Multiple unrelated clonal chromosome abnormalities in an in situ squamous cell carcinoma of the skin

We have cytogenetically analyzed short-term cultures from an in situ squamous cell carcinoma of the skin (Bowen's disease). The following mosaic tumor karyotype was found: 46,XX, -1, +der(1)(pter----p22::q11----cen----p22:), -9, +der(9)t(1;9)(q11; p24)/46,XX,t(3;6) (q21;p21)/46,XX,t(5;14)(q13;q24),t(7;18)(q32;q11)/46,XX,t(8;11)(p22;q13) /46, XX,t(8;11) (p22;q13),t(15;17) (q13;q24)/46,XX,t(12;15)(q12;p11).
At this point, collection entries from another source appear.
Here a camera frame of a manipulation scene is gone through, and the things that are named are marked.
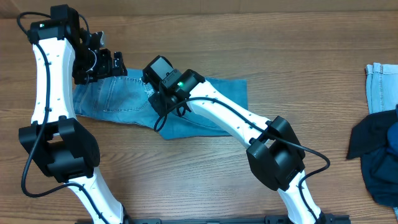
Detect blue denim jeans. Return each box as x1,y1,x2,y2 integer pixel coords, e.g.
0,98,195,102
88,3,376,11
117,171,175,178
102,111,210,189
73,68,249,141

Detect dark teal garment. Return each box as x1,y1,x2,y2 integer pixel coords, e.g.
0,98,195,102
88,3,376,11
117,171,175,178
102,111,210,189
361,109,397,207

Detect light blue folded jeans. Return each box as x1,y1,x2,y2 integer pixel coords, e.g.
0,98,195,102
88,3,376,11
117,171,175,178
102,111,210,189
365,63,397,114

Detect black garment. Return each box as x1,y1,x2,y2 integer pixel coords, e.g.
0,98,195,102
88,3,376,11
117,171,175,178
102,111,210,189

None of the rearrangements correspond to previously known cancer-associated abnormalities. Two of the clones are obviously related, and it is reasonable to assume that the t(15;17) developed as an evolutionary change in a cell that already contained t(8;11)(p22;q13). Since five clones without cytogenetic similarities were found in this in situ skin carcinoma, we suggest that the tumor was of polyclonal origin. It is impossible to decide whether all, or indeed any, of the visible abnormalities constitute pathogenetically essential primary changes, or merely represent chromosomal markers of secondary importance in tumorigenesis.